10 En Aaron zal eens in het jaar over deszelfs hoornen verzoening doen, met het bloed des zondoffers der verzoeningen; eens in het jaar zal hij verzoening daarop doen bij uw geslachten; het is heiligheid der heiligheden den HEERE!
10 Aaron shall make atonement on its horns once a year; he shall make atonement on it with the blood of the sin offering of atonement once a year throughout your generations.

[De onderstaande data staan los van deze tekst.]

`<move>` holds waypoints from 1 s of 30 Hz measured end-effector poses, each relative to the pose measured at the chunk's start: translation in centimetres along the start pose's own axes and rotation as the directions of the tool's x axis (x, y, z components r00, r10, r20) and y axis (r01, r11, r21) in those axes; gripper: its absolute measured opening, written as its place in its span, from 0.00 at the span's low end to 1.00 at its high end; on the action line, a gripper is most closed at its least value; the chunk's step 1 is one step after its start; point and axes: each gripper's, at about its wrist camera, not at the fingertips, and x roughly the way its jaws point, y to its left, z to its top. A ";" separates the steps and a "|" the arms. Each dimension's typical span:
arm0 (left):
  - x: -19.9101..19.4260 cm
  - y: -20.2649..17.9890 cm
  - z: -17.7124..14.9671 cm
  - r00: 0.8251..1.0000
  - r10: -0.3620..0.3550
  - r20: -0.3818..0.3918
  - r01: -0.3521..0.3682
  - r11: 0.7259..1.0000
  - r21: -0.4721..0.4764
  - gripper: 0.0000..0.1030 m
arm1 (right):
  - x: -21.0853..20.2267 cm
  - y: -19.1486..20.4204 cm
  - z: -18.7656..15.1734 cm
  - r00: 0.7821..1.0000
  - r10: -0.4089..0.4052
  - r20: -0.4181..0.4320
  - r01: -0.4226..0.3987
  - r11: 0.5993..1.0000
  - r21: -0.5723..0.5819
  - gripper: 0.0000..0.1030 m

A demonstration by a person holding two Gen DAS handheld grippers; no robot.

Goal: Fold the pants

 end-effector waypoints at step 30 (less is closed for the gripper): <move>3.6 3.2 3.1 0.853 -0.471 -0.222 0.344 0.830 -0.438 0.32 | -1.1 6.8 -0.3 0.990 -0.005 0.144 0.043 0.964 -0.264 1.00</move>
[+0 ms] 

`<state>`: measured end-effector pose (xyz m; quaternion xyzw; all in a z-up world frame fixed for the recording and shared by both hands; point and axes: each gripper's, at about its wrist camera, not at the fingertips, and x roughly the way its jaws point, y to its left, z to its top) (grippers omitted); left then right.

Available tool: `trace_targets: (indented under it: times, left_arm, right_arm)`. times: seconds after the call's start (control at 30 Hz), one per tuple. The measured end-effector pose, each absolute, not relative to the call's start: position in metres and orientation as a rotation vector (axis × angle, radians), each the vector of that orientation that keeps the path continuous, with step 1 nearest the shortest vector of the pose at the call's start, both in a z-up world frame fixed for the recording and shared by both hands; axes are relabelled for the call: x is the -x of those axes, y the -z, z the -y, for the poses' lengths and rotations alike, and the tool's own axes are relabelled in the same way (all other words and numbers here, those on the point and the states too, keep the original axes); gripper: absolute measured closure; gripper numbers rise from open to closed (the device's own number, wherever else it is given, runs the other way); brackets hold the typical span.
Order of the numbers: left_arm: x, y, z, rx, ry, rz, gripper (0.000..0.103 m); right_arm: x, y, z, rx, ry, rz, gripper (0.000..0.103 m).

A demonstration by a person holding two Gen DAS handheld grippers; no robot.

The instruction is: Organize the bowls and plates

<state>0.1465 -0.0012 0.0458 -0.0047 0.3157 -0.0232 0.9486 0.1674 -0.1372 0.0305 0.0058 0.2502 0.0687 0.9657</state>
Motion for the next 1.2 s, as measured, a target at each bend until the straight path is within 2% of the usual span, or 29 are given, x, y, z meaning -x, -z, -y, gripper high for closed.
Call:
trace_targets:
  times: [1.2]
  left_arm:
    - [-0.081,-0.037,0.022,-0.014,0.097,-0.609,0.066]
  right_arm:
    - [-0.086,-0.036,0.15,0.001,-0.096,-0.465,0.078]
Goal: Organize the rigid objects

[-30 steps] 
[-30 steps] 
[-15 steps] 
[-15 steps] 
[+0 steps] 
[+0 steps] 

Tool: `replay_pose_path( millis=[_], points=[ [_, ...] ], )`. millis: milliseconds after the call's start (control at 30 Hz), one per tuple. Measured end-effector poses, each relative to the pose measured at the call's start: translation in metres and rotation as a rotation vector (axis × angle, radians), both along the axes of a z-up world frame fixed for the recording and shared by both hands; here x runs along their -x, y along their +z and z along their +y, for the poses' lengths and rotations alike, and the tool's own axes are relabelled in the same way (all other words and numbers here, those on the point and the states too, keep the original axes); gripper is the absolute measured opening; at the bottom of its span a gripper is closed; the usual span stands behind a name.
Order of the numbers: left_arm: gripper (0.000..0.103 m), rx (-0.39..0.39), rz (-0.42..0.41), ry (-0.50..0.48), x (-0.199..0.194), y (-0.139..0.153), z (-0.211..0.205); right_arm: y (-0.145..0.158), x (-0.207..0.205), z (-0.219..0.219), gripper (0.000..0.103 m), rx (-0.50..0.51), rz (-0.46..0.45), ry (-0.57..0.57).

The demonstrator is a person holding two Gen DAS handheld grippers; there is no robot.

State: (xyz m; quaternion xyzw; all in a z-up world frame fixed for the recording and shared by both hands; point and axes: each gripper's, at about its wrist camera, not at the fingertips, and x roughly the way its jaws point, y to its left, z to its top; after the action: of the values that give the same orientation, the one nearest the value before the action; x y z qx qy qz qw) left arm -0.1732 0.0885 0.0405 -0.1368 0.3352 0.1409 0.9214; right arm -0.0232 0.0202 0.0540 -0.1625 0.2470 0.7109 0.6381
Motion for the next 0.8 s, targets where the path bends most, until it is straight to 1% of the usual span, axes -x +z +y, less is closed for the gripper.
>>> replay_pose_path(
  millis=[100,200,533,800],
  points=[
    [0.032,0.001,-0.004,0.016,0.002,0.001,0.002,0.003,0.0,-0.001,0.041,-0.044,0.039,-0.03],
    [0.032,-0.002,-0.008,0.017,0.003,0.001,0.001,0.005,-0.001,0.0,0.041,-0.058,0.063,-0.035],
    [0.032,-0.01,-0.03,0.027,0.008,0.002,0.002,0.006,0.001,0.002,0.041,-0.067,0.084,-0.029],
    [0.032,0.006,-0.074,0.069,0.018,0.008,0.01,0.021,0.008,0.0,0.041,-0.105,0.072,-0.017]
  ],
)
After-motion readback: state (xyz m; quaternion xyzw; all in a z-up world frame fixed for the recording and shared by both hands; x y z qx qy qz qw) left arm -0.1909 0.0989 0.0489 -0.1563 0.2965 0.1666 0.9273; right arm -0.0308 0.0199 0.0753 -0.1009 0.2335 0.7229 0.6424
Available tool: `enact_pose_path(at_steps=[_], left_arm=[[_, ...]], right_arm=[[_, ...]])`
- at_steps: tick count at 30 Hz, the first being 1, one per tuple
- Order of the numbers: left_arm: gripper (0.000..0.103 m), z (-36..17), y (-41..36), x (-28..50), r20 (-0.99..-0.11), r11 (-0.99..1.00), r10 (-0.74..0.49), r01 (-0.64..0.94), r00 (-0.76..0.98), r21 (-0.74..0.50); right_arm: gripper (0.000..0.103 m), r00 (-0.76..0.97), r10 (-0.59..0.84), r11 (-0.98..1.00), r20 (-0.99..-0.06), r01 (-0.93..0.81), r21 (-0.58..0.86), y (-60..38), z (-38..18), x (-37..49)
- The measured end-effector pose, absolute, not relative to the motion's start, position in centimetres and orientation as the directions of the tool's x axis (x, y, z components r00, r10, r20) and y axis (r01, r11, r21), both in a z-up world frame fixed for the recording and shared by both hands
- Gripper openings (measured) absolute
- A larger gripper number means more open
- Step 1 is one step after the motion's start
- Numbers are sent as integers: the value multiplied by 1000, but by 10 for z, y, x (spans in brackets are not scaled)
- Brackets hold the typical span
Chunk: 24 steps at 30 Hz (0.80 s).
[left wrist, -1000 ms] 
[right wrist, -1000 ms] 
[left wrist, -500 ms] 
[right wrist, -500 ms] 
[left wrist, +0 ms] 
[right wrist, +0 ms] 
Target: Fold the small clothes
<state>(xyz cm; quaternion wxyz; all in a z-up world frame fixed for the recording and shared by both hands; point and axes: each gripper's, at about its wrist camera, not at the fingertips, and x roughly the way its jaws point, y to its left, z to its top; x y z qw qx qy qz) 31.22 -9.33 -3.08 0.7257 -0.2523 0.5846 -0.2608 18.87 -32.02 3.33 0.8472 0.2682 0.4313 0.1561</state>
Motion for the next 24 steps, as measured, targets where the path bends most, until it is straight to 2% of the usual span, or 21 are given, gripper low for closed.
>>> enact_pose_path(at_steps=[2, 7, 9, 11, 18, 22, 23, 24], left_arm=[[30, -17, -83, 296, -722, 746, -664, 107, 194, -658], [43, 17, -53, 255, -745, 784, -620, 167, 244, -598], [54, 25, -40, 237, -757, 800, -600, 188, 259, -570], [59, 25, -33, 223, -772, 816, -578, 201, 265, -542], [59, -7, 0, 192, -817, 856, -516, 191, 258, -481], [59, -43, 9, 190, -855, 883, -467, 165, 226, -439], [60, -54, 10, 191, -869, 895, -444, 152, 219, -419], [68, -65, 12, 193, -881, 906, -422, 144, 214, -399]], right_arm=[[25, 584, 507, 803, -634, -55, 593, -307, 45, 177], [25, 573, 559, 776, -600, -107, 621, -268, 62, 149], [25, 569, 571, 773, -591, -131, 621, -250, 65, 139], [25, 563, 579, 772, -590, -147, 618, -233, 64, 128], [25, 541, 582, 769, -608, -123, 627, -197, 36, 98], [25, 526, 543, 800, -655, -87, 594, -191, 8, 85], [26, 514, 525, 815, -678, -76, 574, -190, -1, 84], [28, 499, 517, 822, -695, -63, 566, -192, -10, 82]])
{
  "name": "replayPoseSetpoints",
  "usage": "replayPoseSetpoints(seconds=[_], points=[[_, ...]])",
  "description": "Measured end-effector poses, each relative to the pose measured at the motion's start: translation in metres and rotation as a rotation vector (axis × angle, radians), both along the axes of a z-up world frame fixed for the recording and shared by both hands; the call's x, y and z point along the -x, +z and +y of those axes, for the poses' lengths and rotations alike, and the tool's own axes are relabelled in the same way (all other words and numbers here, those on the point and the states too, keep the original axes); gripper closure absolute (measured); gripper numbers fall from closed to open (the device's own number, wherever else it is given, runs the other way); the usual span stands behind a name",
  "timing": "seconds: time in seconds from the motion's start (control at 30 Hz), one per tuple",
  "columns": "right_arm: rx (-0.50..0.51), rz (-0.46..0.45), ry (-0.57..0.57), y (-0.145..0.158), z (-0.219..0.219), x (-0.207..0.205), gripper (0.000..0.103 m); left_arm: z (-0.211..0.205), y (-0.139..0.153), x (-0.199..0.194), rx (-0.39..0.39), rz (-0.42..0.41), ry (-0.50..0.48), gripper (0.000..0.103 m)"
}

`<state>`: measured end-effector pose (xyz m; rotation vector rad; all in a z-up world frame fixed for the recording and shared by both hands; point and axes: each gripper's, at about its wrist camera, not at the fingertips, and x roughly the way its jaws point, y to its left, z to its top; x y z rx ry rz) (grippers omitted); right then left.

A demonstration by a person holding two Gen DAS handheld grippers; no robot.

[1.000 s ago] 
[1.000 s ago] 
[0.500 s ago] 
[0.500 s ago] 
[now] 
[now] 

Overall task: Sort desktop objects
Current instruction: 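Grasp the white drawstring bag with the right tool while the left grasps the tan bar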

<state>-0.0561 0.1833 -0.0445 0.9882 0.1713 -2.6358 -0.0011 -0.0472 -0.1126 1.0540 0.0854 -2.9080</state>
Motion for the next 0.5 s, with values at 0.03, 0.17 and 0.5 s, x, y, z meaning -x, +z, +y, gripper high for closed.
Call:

It is most holy to the Lord.”
12 Als gij de som van de kinderen Israels opnemen zult, naar de getelden onder hen, zo zullen zij een iegelijk de verzoening zijner ziel den HEERE geven, als gij hen tellen zult; opdat onder hen geen plage zij, als gij hen tellen zult.
12 “When you take a census of the sons of Israel to number them, then each one of them shall give a ransom for himself to the Lord, when you number them, so that there will be no plague among them when you number them.
13 Dit zullen zij geven, al die tot de getelden overgaat, de helft eens sikkels, naar de sikkel des heiligdoms (deze sikkel is twintig gera); de helft eens sikkels is een hefoffer den HEERE.
13 This is what everyone who is numbered shall give: half a shekel according to the shekel of the sanctuary (the shekel is twenty gerahs), half a shekel as a contribution to the Lord.
15 De rijke zal het niet vermeerderen, en de arme zal het niet verminderen van de helft des sikkels, als gij het hefoffer des HEEREN geeft om voor uw zielen verzoening te doen.
15 The rich shall not pay more and the poor shall not pay less than the half shekel, when you give the contribution to the Lord to make atonement for yourselves.
16 Gij dan zult het geld der verzoeningen van de kinderen Israels nemen, en zult het leggen tot den dienst van de tent der samenkomst; en het zal den kinderen Israels ter gedachtenis zijn, voor het aangezicht des HEEREN, om voor uw zielen verzoening te doen.
16 You shall take the atonement money from the sons of Israel and shall give it for the service of the tent of meeting, that it may be a memorial for the sons of Israel before the Lord, to make atonement for yourselves.”
18 Gij zult ook een koperen wasvat maken, met zijn koperen voet, om te wassen; en gij zult het zetten tussen de tent der samenkomst, en tussen het altaar, en gij zult water daarin doen;
18 “You shall also make a laver of bronze, with its base of bronze, for washing; and you shall put it between the tent of meeting and the altar, and you shall put water in it.
20 Wanneer zij in de tent der samenkomst zullen gaan, zo zullen zij zich met water wassen, opdat zij niet sterven; of wanneer zij tot het altaar naderen, om te dienen, dat zij het vuuroffer den HEERE aansteken;
20 when they enter the tent of meeting, they shall wash with water, so that they will not die; or when they approach the altar to minister, by offering up in smoke a fire sacrifice to the Lord.
21 Zij zullen dan hun handen en voeten wassen, opdat zij niet sterven; en dit zal hun een eeuwige inzetting zijn, voor hem en zijn zaad, bij hun geslachten.
21 So they shall wash their hands and their feet, so that they will not die; and it shall be a perpetual statute for them, for Aaron and his descendants throughout their generations.”
23 Gij nu, neem u de voornaamste specerijen, de zuiverste mirre, vijfhonderd sikkels, en specerijkaneel, half zoveel namelijk tweehonderd en vijftig sikkels, ook specerijkalmus, tweehonderd en vijftig sikkels;
23 “Take also for yourself the finest of spices: of flowing myrrh five hundred shekels, and of fragrant cinnamon half as much, two hundred and fifty, and of fragrant cane two hundred and fifty,
34 Verder zeide de HEERE tot Mozes: Neem tot u welriekende specerijen, mirresap, en oniche, en galban, deze welriekende specerijen, en zuiveren wierook; dat elk bijzonder zij.
34 Then the Lord said to Moses, “Take for yourself spices, stacte and onycha and galbanum, spices with pure frankincense; there shall be an equal part of each.
36 En gij zult van hetzelve heel klein pulver stoten, en gij zult daarvan leggen voor de getuigenis in de tent der samenkomst, waarheen Ik tot u komen zal; het zal ulieden heiligheid der heiligheden zijn.
36 You shall beat some of it very fine, and put part of it before the testimony in the tent of meeting where I will meet with you; it shall be most holy to you.